I have a SEL premium (well the wife has) and have no complaints. I have noticed the air is not as effective when the engine auto-stop is on stopped at traffic light (I typically disable auto stop as it bugs me). Found out that putting the AC in re-circulation mode does helps some. When set in this mode with fan speed above 4 the engine auto-stop goes in disable mode automatically. It's been pretty efficient for me and I like cars cold (Canadian living in Savannah). I would say on par with the 09 Q5 prestige or the 2015 qx60 plat.


----------



## 2017 Golf R (Aug 23, 2017)

Yul-Sav said:


> I have a SEL premium (well the wife has) and have no complaints. I have noticed the air is not as effective when the engine auto-stop is on stopped at traffic light (I typically disable auto stop as it bugs me). Found out that putting the AC in re-circulation mode does helps some. When set in this mode with fan speed above 4 the engine auto-stop goes in disable mode automatically. It's been pretty efficient for me and I like cars cold (Canadian living in Savannah). I would say on par with the 09 Q5 prestige or the 2015 qx60 plat.


Thanks for the tips! I'll try them...


----------



## jyoung8607 (Feb 14, 2006)

2017 Golf R said:


> Has anyone experienced a similar issue? With my other VWs, I'm coming off "Max" to "Auto" about 5 minutes after starting driving because it's so effective. The Atlas is leaving us sweating on the seats in "Max." Any help would be appreciated.


*Short answer:* Don't use Max AC, on the Atlas or any other car with decent automatic climate control. It's only there because people are used to having a Max AC button and pushing buttons makes them feel like they're doing something.

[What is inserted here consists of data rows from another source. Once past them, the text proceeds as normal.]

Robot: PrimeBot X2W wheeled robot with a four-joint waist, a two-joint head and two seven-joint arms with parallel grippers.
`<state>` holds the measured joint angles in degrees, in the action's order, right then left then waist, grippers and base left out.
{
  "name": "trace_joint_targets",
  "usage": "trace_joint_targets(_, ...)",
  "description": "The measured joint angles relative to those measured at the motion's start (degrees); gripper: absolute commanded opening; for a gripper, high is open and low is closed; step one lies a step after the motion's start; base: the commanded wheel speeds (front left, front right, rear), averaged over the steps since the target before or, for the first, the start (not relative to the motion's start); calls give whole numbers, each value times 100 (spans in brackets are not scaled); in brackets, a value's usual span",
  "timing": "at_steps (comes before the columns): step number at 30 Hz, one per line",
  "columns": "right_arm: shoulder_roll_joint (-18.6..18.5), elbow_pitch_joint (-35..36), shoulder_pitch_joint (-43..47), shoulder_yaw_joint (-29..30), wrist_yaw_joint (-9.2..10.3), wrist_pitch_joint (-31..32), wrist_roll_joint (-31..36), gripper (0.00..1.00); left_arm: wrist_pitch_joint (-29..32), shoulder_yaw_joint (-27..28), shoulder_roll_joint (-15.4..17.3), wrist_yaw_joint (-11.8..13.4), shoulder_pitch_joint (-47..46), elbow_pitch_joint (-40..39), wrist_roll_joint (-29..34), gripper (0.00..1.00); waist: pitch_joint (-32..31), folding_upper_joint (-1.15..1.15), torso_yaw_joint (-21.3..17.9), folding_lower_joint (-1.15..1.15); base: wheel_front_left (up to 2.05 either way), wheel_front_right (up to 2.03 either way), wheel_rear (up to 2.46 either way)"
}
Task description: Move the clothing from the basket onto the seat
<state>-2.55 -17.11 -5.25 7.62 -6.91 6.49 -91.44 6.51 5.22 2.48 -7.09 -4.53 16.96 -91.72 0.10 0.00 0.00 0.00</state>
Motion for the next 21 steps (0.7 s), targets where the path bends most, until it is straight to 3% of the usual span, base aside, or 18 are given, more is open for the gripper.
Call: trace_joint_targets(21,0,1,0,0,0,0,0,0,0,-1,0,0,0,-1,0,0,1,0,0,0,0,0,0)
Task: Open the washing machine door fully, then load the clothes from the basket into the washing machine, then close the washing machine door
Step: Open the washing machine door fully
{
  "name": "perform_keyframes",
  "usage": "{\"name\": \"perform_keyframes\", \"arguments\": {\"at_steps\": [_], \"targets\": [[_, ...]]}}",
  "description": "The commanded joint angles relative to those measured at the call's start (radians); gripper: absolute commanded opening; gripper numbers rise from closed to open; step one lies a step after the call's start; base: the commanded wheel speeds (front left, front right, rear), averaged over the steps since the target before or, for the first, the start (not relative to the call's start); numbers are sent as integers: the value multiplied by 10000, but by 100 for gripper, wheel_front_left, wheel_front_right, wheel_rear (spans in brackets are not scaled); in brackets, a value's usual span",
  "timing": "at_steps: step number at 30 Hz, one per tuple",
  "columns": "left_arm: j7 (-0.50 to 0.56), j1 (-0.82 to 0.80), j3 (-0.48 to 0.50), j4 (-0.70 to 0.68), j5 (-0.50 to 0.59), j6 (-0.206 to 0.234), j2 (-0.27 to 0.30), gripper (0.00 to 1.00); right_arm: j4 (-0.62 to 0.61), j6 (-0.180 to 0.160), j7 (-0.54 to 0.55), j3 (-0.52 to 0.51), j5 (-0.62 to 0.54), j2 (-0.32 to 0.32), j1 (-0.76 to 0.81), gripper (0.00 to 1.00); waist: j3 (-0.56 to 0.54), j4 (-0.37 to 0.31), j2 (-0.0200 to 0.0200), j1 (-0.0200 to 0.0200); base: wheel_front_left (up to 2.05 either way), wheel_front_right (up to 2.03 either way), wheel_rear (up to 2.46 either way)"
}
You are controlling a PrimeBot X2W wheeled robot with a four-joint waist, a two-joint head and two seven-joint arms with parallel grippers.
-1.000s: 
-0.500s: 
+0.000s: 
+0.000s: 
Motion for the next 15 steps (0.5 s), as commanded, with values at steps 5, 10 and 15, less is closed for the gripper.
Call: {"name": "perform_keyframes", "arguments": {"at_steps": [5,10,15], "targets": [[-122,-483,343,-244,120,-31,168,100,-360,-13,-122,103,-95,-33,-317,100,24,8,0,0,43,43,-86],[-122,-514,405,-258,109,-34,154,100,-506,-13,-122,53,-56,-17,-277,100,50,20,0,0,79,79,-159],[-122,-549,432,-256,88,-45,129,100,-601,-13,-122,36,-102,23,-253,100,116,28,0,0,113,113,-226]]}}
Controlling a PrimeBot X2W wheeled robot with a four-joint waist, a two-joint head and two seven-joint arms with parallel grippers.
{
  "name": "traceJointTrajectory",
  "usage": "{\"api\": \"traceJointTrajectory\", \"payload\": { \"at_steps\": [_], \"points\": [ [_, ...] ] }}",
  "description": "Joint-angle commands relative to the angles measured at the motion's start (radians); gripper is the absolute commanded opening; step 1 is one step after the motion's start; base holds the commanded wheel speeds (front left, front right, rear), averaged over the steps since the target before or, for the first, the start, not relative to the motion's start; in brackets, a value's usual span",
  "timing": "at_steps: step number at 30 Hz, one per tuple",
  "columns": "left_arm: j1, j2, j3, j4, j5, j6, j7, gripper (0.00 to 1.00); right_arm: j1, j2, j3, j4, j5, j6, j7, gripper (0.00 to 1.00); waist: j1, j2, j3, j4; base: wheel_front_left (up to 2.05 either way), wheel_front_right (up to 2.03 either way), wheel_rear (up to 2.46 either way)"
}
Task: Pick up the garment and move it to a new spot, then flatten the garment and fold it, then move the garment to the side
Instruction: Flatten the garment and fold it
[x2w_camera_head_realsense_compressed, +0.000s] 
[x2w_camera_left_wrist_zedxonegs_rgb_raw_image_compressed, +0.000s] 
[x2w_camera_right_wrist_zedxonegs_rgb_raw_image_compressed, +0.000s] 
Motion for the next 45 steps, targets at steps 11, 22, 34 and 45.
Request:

*Longer answer:* Max AC on basically any car out there, the Atlas included, means turn on full recirculation and crank the fan speed to max. Think about walking up to your car on a nice sunny day of 85F, getting inside, and starting it. Inside your car it'll be much, much hotter. In Auto mode, the AC will take 85F air and blow it on you as fast as it can be chilled. In Max AC mode, you've told it to ignore its intelligence and take 130F or more air and blow it on you faster than it can be chilled. This isn't a flaw with the vehicle, it's the vehicle following your explicit instructions. Auto will perform better. It will automatically blend in some recirc when and if it makes sense to do so. Set your preferred temperature, put it in Auto, and leave it in Auto, always.


----------



## davidc1 (May 10, 2010)

jyoung8607 said:


> *Short answer:* Don't use Max AC, on the Atlas or any other car with decent automatic climate control. It's only there because people are used to having a Max AC button and pushing buttons makes them feel like they're doing something.
> 
> *Longer answer:* Max AC on basically any car out there, the Atlas included, means turn on full recirculation and crank the fan speed to max. Think about walking up to your car on a nice sunny day of 85F, getting inside, and starting it. Inside your car it'll be much, much hotter. In Auto mode, the AC will take 85F air and blow it on you as fast as it can be chilled. In Max AC mode, you've told it to ignore its intelligence and take 130F or more air and blow it on you faster than it can be chilled. This isn't a flaw with the vehicle, it's the vehicle following your explicit instructions. Auto will perform better. It will automatically blend in some recirc when and if it makes sense to do so. Set your preferred temperature, put it in Auto, and leave it in Auto, always.


Excellent info.


----------



## kamouche (Sep 22, 2017)

I am having a slightly different problem -- When I turn on the A/C in my SEL Premium, the vents on the driver side (by the door) are noticably warmer than the vents on the center console and passenger side. Has anybody else experienced this issue? I plan on bringing it to the dealership for them to check it out.


----------



## gvan1998 (Jun 26, 2017)

kamouche said:


> I am having a slightly different problem -- When I turn on the A/C in my SEL Premium, the vents on the driver side (by the door) are noticably warmer than the vents on the center console and passenger side. Has anybody else experienced this issue? I plan on bringing it to the dealership for them to check it out.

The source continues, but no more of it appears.